Well, that depends on what you want to do with the file browser... You could either use the standard file browser from Kontakt, which is easier to script but less eye candy. The newer ones you see are all graphically created with a lot of individual graphics


----------



## Scripter (Jan 24, 2022)

Paul SAS said:


> Well, that depends on what you want to do with the file browser... You could either use the standard file browser from Kontakt, which is easier to script but less eye candy. The newer ones you see are all graphically created with a lot of individual graphics


Ok any example on how the more eyecandy ones could work?


----------



## maxchristensenaudio (Jan 25, 2022)

Scripter said:


> Ok any example on how the more eyecandy ones could work?

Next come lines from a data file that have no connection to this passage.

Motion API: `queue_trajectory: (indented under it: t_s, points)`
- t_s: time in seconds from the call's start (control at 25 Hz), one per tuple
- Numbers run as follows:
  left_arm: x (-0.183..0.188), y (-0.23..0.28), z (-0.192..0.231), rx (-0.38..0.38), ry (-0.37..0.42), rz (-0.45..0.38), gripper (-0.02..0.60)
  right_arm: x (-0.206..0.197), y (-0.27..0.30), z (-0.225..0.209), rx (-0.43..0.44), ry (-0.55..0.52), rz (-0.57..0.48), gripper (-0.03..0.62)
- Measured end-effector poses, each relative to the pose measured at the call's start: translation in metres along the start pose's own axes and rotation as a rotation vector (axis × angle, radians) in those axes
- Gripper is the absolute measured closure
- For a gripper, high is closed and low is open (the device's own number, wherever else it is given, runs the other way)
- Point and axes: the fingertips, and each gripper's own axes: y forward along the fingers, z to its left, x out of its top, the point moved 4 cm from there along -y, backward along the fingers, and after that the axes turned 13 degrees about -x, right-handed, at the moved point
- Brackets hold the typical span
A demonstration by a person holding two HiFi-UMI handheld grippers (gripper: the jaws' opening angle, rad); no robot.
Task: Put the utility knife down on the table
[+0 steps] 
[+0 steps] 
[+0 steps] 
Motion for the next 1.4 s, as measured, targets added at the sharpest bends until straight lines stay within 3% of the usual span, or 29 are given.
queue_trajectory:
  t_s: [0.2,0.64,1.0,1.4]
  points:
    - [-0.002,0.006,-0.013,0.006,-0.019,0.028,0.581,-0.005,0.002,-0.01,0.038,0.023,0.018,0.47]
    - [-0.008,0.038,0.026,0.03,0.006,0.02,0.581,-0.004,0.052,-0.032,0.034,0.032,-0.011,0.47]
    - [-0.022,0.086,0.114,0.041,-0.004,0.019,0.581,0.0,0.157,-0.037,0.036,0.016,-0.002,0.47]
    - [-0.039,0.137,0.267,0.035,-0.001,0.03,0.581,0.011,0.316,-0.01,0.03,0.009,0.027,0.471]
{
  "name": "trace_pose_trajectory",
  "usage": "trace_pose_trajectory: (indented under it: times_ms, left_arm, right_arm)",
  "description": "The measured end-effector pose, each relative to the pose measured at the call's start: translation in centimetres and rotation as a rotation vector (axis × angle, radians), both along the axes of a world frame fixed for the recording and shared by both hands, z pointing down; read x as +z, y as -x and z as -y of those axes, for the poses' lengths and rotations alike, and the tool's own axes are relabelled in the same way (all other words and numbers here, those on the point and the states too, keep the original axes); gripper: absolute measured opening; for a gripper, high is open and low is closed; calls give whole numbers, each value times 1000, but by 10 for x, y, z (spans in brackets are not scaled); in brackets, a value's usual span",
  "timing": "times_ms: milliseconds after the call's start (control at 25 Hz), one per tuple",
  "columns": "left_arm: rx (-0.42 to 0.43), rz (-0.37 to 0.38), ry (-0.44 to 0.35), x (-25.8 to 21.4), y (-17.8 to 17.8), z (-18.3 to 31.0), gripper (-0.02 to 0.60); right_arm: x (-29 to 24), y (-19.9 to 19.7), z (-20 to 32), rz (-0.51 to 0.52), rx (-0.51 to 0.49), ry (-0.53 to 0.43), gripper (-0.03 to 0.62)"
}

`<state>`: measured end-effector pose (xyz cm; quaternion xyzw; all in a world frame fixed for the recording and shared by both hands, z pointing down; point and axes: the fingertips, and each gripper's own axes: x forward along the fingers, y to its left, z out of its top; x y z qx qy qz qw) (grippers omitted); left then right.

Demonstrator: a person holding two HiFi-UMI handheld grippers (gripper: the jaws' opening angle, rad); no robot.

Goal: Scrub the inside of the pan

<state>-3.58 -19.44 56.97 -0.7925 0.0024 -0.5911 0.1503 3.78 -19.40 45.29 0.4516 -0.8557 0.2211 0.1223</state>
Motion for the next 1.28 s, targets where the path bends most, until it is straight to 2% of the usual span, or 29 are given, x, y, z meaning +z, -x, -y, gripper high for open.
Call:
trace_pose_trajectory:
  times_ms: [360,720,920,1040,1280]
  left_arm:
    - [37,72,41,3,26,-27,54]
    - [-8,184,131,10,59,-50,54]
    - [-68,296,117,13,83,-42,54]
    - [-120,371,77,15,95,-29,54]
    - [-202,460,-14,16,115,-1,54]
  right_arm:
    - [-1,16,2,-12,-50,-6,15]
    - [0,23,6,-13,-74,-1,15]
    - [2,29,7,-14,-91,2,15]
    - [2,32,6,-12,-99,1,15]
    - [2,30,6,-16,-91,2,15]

Make a button for each file browser entry -- display them in a nice grid and come up with a coded system for browsing through entries. This could either be a slider that moves all the buttons and hides/reveals certain buttons once they come in to view, or you change "pages" with buttons that all reveal a group of buttons/entries of your current browser


----------



## Scripter (Jan 26, 2022)

maxchristensenaudio said:


> Make a button for each file browser entry -- display them in a nice grid and come up with a coded system for browsing through entries. This could either be a slider that moves all the buttons and hides/reveals certain buttons once they come in to view, or you change "pages" with buttons that all reveal a group of buttons/entries of your current browser


Thank you so much. Any code example on how to make a slider that hides/reveales buttons? Also isn‘t it tedious to declare 200 buttons for each preset/filebrowser entry? Or is there a more efficient way?


----------



## maxchristensenaudio (Jan 26, 2022)

Kontakt GUI design is nothing but tedious my friend  
Kontakt really isn't user friendly in the way it handles graphics.
You CAN make it look really nice, but it's often achieved by very round about ways.
I made a file browser myself but it took many weeks and lines of code to behave properly and look nice at the same time.
If this is important to you then this is something you will need to figure out.
Otherwise I would say adjust your design so that it works with the built in file browser and menus


----------



## d.healey (Jan 26, 2022)

maxchristensenaudio said:


> I made a file browser myself but it took many weeks


One line in HISE 

`FileSystem.browse();`


----------



## maxchristensenaudio (Jan 26, 2022)

I'm very keen on learning HISE next but I'm glad I found my entry to coding through Kontakt.
I think HISE would have overwhelmed me in the beginning and now that I've had to do the brute forcing way through Kontakt I can much better appreciate all the things HISE allows you to do.
While at the same time understanding each platforms limitations and strengths better


----------



## Scripter (Jan 26, 2022)

maxchristensenaudio said:


> Kontakt GUI design is nothing but tedious my friend
> Kontakt really isn't user friendly in the way it handles graphics.
> You CAN make it look really nice, but it's often achieved by very round about ways.
> I made a file browser myself but it took many weeks and lines of code to behave properly and look nice at the same time.
> ...


Haha ok than I do it the tedious way. Really want to learn that kind of stuff. But I really don't have a clue on how such a browser could work. Cause i thing you have to get the position of the slider in order to define how much buttons should be moved in y-direction accordingly, right?


----------



## Scripter (Jan 26, 2022)

maxchristensenaudio said:


> I'm very keen on learning HISE next but I'm glad I found my entry to coding through Kontakt.
> I think HISE would have overwhelmed me in the beginning and now that I've had to do the brute forcing way through Kontakt I can much better appreciate all the things HISE allows you to do.
> While at the same time understanding each platforms limitations and strengths better


Also really glad to learn kontakt ksp it's literally the first scripting language I understand... don't know why. With other languages like Java or C+ it ended always in me screwing up. But now with ksp it is somehow just fun. :D


----------



## Mike Greene (Jan 26, 2022)

Scripter said:


> Also really glad to learn kontakt ksp it's literally the first scripting language I understand... don't know why. With other languages like Java or C+ it ended always in me screwing up. But now with ksp it is somehow just fun. :D


KSP is very linear, so it's easy to follow what it does, line by line. Do this, then do that, then do that - one line after the other, without a lot of jumping around. Easy.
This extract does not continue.